● **What the task requires**: Send back the line that contains "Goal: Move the" and all lines following it through the end of the data below, exactly, omitting pictures.
Data segment: Begin
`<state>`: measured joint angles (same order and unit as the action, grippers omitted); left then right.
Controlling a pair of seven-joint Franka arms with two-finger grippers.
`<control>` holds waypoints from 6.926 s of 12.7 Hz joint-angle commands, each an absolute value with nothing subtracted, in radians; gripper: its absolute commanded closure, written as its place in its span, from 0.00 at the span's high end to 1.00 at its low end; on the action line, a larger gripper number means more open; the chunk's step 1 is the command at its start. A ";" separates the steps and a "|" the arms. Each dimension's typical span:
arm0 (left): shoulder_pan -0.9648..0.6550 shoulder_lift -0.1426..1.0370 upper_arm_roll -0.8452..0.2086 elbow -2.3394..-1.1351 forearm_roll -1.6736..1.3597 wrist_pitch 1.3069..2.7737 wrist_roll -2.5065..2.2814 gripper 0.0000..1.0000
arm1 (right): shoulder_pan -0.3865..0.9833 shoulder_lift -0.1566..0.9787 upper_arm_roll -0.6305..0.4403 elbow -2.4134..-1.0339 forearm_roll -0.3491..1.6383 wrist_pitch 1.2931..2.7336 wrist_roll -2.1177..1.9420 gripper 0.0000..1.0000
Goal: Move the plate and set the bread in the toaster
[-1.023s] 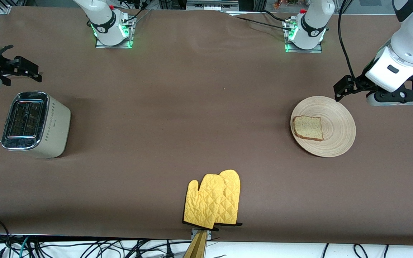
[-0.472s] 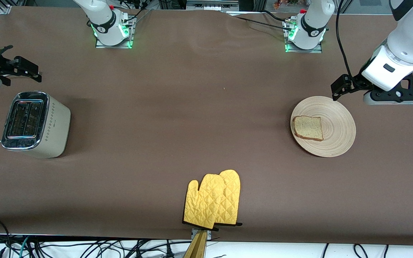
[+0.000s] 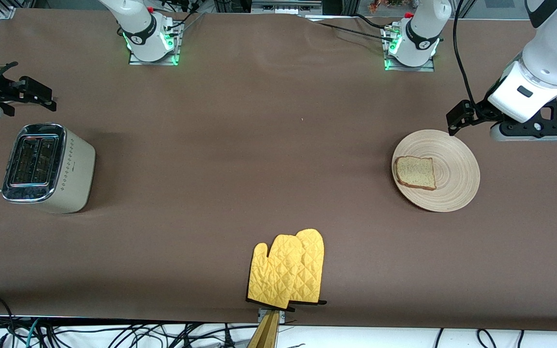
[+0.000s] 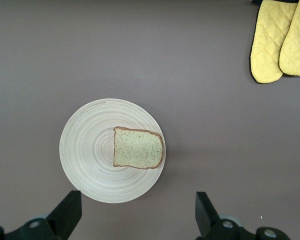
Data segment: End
● **Result for this exercise**:
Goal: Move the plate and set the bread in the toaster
[-1.023s] 
[-0.472s] 
[+0.000s] 
[+0.000s] 

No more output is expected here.